Brief:
Search the entries for the word "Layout". Copy every line where it turns up.
═════ Given records
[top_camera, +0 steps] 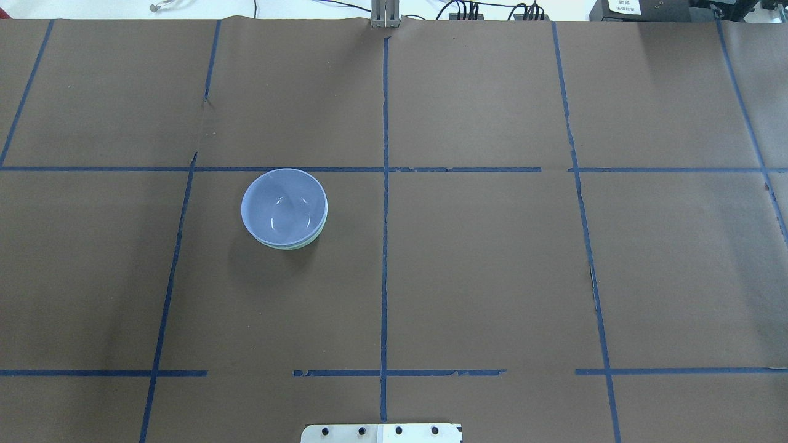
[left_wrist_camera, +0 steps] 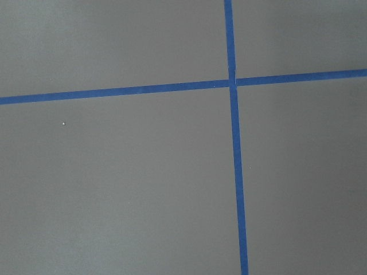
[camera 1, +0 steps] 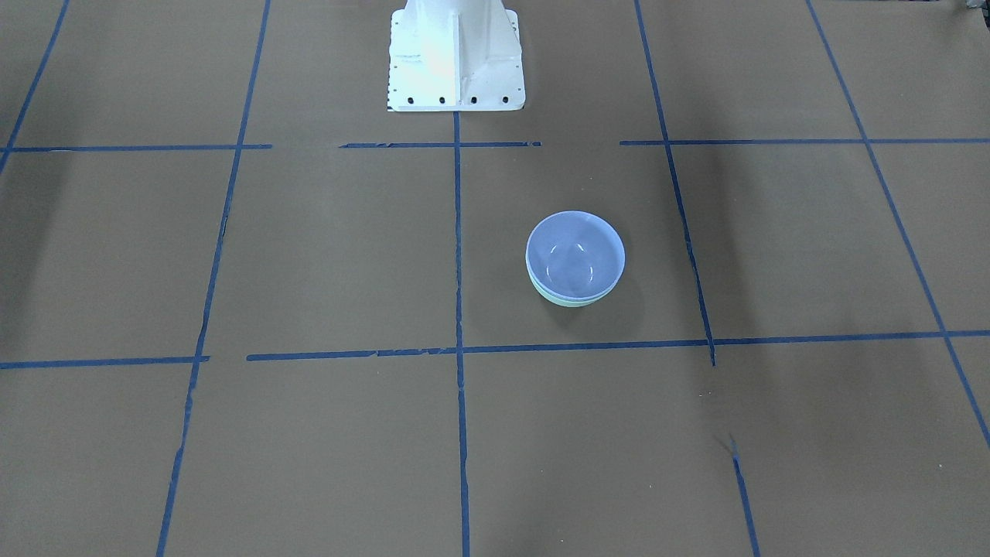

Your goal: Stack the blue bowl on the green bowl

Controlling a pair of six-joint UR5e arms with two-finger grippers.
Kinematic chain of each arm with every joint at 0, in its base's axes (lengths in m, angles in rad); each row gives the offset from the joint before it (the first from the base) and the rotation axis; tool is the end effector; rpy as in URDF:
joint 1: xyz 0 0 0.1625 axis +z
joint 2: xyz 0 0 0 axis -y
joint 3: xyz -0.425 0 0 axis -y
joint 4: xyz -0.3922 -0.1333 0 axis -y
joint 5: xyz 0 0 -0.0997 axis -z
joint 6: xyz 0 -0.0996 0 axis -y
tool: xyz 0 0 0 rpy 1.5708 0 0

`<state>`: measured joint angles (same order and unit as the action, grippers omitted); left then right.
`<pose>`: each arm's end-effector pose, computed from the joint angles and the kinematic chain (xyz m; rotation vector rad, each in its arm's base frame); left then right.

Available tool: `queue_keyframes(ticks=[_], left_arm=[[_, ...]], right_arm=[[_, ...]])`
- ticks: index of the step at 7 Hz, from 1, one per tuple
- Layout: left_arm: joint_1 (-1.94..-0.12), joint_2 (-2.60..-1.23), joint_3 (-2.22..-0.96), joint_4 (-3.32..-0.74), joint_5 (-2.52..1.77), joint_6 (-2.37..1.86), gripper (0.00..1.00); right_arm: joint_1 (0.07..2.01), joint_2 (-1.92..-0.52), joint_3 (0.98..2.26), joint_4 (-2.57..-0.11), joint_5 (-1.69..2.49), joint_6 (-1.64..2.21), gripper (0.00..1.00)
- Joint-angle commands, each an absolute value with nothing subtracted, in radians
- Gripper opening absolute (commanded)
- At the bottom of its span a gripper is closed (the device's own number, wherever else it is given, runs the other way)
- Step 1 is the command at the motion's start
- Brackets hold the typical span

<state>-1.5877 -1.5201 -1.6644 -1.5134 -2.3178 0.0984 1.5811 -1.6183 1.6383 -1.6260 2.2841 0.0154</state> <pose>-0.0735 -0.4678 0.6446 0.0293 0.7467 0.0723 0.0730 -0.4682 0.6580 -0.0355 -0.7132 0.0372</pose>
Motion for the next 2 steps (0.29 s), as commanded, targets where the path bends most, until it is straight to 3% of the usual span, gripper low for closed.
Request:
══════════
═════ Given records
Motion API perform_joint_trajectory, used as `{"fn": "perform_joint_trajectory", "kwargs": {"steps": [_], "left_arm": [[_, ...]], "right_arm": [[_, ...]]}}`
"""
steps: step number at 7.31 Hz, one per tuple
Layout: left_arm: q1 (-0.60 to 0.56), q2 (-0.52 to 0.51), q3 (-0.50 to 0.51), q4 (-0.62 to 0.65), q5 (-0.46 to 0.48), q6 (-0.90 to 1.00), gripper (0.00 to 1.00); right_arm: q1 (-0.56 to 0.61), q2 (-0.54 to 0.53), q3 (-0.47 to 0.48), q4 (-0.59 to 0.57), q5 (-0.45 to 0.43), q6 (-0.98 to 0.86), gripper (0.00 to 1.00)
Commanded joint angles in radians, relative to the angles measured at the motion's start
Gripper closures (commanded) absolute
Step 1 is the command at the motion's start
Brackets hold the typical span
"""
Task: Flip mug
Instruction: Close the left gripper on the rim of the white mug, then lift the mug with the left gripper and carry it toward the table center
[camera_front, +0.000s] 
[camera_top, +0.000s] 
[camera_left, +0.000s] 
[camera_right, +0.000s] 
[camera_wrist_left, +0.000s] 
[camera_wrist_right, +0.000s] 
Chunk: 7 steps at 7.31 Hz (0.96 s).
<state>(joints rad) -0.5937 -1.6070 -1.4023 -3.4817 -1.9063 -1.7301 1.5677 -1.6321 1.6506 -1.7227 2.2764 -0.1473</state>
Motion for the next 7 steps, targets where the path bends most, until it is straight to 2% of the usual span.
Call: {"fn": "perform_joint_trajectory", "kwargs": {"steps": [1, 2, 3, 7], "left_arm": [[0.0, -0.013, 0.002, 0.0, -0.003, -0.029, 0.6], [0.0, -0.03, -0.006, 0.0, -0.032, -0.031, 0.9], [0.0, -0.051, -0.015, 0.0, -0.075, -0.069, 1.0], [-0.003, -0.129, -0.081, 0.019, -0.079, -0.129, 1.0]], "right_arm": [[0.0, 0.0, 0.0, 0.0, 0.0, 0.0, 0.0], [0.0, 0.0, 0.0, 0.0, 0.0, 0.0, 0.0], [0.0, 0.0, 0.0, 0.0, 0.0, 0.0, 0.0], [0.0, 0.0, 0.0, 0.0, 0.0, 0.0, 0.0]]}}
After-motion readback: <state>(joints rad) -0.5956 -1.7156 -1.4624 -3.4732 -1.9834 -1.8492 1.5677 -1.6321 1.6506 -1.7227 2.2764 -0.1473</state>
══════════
Solution to this exercise:
- Layout: left_arm: joint_1 (-1.94..-0.12), joint_2 (-2.60..-1.23), joint_3 (-2.22..-0.96), joint_4 (-3.32..-0.74), joint_5 (-2.52..1.77), joint_6 (-2.37..1.86), gripper (0.00..1.00); right_arm: joint_1 (0.07..2.01), joint_2 (-1.92..-0.52), joint_3 (0.98..2.26), joint_4 (-2.57..-0.11), joint_5 (-1.69..2.49), joint_6 (-1.64..2.21), gripper (0.00..1.00)
Layout: left_arm: q1 (-0.60 to 0.56), q2 (-0.52 to 0.51), q3 (-0.50 to 0.51), q4 (-0.62 to 0.65), q5 (-0.46 to 0.48), q6 (-0.90 to 1.00), gripper (0.00 to 1.00); right_arm: q1 (-0.56 to 0.61), q2 (-0.54 to 0.53), q3 (-0.47 to 0.48), q4 (-0.59 to 0.57), q5 (-0.45 to 0.43), q6 (-0.98 to 0.86), gripper (0.00 to 1.00)

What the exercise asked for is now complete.